- _WHAT TO WORK ON_:
The first line of the data below and every line after it, through the one with "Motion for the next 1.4", must be transcribed without change.
--- GIVEN INFORMATION Enclosed Below ---
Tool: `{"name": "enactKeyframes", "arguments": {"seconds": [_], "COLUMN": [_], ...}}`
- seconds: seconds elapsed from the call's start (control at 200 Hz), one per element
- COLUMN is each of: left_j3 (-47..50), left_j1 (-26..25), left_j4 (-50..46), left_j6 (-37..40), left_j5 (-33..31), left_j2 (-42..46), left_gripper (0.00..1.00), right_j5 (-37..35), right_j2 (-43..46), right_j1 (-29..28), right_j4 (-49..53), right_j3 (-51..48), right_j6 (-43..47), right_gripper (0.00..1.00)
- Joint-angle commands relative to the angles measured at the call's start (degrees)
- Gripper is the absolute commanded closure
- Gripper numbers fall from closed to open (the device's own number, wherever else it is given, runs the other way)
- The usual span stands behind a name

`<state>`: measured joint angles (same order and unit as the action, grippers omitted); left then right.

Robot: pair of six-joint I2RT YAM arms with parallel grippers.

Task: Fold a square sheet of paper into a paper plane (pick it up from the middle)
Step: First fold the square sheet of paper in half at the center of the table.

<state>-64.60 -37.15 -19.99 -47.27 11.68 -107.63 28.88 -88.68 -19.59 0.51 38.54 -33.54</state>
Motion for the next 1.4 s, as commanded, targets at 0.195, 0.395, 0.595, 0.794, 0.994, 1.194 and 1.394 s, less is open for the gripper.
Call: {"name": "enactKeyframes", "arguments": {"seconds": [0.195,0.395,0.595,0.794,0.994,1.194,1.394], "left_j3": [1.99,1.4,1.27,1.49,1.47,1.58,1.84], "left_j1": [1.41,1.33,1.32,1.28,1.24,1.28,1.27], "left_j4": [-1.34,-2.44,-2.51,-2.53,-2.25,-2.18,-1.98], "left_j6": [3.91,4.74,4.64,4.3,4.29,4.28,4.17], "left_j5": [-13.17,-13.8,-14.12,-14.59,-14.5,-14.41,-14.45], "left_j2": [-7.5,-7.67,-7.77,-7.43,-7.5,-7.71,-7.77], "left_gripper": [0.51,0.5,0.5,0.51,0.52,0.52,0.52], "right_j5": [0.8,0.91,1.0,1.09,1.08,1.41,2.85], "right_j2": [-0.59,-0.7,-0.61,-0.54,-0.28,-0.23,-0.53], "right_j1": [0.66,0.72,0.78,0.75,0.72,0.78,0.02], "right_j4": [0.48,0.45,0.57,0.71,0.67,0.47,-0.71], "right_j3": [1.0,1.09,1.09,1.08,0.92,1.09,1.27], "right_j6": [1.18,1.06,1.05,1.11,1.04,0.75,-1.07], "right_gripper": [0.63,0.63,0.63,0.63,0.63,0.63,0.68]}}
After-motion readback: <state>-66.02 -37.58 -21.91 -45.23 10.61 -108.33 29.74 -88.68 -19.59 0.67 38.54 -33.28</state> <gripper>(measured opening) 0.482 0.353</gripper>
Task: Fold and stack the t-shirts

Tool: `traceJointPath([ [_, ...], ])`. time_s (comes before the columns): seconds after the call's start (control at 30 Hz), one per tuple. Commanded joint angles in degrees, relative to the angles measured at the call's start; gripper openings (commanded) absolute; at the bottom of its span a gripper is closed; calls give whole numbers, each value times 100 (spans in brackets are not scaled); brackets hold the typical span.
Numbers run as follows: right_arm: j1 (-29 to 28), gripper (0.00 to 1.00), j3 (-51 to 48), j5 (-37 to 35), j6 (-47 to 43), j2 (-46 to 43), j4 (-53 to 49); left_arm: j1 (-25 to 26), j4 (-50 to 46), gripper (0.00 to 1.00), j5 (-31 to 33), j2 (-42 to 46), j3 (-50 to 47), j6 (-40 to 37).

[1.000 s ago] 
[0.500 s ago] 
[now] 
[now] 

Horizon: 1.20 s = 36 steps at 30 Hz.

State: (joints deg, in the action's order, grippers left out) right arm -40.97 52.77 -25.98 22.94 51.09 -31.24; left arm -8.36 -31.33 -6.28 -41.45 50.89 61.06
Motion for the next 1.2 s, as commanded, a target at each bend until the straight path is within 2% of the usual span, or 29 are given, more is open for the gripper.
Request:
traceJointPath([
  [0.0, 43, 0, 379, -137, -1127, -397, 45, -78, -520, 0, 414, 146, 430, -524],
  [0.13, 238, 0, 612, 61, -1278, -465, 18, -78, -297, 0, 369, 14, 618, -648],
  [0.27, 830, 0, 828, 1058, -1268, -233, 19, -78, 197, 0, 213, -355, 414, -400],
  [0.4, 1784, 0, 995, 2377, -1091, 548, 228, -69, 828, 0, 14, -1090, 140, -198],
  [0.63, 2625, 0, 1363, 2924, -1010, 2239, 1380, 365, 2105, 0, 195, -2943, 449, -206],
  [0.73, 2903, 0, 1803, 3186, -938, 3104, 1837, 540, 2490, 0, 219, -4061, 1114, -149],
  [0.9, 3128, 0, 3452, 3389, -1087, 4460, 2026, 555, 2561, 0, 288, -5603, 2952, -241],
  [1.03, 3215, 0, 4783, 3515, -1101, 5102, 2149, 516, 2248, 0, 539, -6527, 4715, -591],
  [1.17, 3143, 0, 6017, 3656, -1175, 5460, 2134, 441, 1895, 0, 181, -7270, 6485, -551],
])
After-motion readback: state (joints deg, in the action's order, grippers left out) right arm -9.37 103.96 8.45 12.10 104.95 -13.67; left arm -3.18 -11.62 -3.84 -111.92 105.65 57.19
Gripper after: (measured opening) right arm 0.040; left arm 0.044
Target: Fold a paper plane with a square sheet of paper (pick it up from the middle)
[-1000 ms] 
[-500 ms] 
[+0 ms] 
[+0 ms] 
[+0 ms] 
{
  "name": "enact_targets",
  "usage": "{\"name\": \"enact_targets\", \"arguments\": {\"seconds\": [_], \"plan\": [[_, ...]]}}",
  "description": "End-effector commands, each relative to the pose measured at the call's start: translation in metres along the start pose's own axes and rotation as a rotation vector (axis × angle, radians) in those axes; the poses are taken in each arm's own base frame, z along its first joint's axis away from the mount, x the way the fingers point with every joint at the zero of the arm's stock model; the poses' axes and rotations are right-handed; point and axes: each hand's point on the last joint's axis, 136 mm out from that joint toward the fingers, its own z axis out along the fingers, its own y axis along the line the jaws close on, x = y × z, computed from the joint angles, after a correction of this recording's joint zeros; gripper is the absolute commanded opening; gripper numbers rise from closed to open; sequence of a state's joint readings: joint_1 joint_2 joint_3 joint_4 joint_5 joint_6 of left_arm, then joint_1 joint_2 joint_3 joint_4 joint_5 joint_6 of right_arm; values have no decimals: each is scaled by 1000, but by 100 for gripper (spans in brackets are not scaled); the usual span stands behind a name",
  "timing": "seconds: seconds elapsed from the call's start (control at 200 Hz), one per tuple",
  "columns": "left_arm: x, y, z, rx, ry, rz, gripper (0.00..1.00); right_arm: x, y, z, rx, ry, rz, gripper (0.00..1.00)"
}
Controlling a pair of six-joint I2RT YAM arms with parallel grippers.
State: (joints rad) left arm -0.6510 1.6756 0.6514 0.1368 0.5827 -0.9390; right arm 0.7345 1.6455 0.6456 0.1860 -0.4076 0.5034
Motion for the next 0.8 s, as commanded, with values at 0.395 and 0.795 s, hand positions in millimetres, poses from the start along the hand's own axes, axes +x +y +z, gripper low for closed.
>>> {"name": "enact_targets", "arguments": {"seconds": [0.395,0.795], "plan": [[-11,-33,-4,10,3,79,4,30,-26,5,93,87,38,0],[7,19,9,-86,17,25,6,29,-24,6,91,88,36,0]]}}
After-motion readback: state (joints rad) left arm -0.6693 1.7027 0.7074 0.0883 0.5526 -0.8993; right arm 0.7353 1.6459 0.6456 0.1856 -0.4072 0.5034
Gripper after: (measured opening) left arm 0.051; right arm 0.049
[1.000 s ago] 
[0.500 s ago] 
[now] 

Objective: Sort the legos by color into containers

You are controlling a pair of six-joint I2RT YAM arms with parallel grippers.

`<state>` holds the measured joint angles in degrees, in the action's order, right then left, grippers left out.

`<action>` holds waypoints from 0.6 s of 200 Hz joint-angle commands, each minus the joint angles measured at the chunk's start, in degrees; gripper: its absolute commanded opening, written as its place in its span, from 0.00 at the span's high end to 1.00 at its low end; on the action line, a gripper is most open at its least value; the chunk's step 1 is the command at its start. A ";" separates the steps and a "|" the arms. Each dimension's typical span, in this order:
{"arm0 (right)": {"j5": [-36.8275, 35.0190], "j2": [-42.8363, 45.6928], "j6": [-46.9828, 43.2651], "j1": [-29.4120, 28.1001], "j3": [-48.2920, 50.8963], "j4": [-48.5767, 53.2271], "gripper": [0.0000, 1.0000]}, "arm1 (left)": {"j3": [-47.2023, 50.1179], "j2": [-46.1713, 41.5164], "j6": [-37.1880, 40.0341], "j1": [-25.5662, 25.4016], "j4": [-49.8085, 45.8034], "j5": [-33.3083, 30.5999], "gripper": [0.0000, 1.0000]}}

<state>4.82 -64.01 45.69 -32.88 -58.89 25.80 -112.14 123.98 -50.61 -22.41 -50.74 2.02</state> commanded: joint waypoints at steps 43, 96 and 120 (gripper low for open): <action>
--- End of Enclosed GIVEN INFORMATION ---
- _WRITTEN SOLUTION_:
Tool: `{"name": "enactKeyframes", "arguments": {"seconds": [_], "COLUMN": [_], ...}}`
- seconds: seconds elapsed from the call's start (control at 200 Hz), one per element
- COLUMN is each of: left_j3 (-47..50), left_j1 (-26..25), left_j4 (-50..46), left_j6 (-37..40), left_j5 (-33..31), left_j2 (-42..46), left_gripper (0.00..1.00), right_j5 (-37..35), right_j2 (-43..46), right_j1 (-29..28), right_j4 (-49..53), right_j3 (-51..48), right_j6 (-43..47), right_gripper (0.00..1.00)
- Joint-angle commands relative to the angles measured at the call's start (degrees)
- Gripper is the absolute commanded closure
- Gripper numbers fall from closed to open (the device's own number, wherever else it is given, runs the other way)
- The usual span stands behind a name

`<state>`: measured joint angles (same order and unit as the action, grippers omitted); left then right.

Robot: pair of six-joint I2RT YAM arms with parallel grippers.

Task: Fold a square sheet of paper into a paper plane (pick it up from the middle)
Step: First fold the square sheet of paper in half at the center of the table.

<state>-64.60 -37.15 -19.99 -47.27 11.68 -107.63 28.88 -88.68 -19.59 0.51 38.54 -33.54</state>
Motion for the next 1.4 s, as commanded, targets at 0.195, 0.395, 0.595, 0.794, 0.994, 1.194 and 1.394 s, less is open for the gripper.

There is nothing else to this exercise.